TASK TO CARRY OUT
Report every line in the records below that holds the word "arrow".
### SUPPLIED RECORDS
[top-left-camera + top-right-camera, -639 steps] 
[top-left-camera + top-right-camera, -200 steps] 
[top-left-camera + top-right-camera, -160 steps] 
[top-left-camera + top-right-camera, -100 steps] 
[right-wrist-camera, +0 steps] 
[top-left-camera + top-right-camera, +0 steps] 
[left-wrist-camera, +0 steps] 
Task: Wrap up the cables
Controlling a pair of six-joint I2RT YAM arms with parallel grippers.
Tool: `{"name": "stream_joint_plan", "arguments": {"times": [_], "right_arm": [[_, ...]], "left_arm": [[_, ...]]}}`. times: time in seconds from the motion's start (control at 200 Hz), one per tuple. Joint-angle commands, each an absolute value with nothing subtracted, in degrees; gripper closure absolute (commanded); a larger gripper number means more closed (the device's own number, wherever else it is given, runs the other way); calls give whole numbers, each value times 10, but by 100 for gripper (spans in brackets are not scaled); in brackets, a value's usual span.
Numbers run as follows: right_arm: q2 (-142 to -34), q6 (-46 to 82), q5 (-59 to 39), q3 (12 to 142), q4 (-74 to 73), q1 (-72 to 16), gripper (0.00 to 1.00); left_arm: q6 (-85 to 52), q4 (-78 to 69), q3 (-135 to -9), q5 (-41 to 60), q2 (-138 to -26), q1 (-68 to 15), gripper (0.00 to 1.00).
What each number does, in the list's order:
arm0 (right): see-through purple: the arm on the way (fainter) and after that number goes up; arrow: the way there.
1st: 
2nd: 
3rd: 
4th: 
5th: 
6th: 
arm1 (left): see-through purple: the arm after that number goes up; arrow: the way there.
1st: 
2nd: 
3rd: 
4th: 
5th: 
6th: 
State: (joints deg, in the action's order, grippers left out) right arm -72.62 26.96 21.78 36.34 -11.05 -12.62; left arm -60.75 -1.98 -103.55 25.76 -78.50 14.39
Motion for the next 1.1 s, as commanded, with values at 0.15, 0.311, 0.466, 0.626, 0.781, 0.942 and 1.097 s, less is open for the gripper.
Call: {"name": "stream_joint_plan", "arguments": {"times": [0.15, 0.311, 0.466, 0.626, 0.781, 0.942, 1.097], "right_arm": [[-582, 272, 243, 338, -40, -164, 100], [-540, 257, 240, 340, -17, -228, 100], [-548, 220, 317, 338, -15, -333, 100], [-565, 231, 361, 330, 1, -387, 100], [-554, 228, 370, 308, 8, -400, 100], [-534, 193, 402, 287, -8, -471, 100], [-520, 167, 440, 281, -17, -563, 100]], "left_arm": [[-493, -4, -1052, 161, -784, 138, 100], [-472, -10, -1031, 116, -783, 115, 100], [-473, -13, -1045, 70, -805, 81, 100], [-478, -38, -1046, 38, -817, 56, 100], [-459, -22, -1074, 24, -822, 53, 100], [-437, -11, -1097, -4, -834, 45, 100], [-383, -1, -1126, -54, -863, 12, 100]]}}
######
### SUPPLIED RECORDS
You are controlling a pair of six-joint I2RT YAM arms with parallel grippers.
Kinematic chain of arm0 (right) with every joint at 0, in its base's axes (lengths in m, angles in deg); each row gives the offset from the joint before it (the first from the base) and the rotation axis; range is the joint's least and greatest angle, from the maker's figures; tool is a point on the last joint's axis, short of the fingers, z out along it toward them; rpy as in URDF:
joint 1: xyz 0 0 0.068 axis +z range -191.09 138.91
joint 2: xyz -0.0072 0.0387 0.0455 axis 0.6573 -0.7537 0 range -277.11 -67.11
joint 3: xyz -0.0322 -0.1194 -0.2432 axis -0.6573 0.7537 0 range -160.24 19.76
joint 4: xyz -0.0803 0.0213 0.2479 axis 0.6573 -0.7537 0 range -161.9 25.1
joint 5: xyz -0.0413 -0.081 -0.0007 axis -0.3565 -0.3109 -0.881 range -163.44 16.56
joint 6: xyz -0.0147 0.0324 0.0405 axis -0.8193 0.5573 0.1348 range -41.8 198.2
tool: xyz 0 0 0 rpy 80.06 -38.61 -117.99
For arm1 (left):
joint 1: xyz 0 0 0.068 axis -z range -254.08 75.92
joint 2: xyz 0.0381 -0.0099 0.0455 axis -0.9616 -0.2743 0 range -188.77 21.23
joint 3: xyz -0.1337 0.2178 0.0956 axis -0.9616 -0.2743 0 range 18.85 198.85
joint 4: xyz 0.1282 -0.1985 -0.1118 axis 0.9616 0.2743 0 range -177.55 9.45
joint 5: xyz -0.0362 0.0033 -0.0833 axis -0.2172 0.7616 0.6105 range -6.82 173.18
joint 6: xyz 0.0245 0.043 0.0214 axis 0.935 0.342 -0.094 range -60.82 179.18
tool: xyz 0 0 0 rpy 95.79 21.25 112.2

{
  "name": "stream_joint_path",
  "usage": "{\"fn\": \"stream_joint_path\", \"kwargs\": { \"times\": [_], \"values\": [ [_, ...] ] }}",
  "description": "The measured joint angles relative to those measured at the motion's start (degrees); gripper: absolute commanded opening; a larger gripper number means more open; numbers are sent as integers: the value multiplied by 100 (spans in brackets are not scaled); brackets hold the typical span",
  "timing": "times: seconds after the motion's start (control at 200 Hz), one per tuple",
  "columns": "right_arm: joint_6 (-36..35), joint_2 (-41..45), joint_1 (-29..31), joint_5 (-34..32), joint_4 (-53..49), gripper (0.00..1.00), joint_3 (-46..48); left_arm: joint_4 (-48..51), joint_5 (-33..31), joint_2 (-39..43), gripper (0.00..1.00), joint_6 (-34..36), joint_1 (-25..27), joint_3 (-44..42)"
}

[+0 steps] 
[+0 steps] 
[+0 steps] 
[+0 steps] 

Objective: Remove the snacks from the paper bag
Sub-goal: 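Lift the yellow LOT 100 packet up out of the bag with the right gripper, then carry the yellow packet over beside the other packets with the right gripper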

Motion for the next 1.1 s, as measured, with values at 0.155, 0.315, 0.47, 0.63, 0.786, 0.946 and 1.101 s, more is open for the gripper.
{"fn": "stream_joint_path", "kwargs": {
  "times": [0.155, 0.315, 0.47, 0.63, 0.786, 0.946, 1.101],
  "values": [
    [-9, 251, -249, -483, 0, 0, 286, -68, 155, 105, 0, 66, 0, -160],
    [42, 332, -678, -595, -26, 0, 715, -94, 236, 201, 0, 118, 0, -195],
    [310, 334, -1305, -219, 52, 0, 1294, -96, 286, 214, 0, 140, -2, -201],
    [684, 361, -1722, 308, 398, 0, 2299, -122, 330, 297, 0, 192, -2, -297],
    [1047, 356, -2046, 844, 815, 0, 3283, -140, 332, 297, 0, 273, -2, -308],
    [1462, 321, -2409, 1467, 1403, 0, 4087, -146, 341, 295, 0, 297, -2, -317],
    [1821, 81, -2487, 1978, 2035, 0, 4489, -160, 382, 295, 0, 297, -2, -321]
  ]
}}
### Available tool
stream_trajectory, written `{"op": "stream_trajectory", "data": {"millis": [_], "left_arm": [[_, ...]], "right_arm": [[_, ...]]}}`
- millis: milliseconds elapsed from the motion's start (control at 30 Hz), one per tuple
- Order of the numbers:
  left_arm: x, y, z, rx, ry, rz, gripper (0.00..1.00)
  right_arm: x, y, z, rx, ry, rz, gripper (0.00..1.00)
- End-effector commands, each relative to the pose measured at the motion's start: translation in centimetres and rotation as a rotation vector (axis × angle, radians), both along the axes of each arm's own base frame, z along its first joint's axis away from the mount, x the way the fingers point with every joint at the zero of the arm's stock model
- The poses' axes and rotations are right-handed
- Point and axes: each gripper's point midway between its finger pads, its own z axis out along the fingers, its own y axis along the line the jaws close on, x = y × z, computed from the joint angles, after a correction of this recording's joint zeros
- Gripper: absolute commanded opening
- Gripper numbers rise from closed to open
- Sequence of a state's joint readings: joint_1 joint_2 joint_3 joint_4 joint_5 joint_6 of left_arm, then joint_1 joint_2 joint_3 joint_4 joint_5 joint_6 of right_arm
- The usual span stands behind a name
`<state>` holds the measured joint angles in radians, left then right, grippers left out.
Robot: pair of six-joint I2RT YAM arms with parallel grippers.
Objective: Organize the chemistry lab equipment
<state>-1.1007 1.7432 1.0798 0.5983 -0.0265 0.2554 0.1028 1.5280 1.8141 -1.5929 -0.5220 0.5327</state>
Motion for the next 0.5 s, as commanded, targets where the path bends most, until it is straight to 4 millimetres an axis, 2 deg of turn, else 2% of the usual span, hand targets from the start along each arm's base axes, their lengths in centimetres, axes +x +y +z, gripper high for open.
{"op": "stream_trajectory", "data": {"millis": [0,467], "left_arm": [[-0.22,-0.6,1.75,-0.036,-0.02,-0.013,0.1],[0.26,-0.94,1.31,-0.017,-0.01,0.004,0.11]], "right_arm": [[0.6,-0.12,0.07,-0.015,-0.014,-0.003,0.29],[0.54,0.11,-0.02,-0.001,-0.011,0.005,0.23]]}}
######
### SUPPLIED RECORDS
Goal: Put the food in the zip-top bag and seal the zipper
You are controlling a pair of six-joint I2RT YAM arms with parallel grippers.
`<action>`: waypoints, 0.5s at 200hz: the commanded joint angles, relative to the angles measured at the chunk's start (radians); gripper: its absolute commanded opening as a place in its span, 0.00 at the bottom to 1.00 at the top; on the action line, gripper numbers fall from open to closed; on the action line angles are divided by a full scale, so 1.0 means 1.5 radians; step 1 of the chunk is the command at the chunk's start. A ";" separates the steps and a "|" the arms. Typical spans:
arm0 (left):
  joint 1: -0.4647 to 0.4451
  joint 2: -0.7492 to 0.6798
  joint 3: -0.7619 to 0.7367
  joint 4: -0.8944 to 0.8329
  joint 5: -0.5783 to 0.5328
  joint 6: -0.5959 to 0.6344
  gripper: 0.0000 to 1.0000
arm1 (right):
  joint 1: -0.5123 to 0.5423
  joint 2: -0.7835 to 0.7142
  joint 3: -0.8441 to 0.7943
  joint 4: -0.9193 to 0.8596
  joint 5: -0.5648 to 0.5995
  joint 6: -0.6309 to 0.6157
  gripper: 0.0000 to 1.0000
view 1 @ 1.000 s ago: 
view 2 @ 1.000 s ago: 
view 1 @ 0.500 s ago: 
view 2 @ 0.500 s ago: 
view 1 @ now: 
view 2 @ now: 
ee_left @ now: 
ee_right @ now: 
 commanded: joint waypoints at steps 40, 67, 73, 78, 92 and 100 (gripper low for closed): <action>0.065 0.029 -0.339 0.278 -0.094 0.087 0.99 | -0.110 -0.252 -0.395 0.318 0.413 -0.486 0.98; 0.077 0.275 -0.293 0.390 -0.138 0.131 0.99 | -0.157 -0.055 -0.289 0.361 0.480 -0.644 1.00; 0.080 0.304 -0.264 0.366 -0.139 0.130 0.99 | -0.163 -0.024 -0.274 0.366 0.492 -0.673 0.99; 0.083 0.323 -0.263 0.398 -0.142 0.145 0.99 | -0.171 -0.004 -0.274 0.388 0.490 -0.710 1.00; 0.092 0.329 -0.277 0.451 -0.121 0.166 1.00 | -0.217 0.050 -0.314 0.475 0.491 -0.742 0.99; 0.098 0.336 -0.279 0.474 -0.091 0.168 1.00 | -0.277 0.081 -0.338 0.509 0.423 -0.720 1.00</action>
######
RESULT
arm0 (right): see-through purple: the arm on the way (fainter) and after that number goes up; arrow: the way there.
arm1 (left): see-through purple: the arm after that number goes up; arrow: the way there.

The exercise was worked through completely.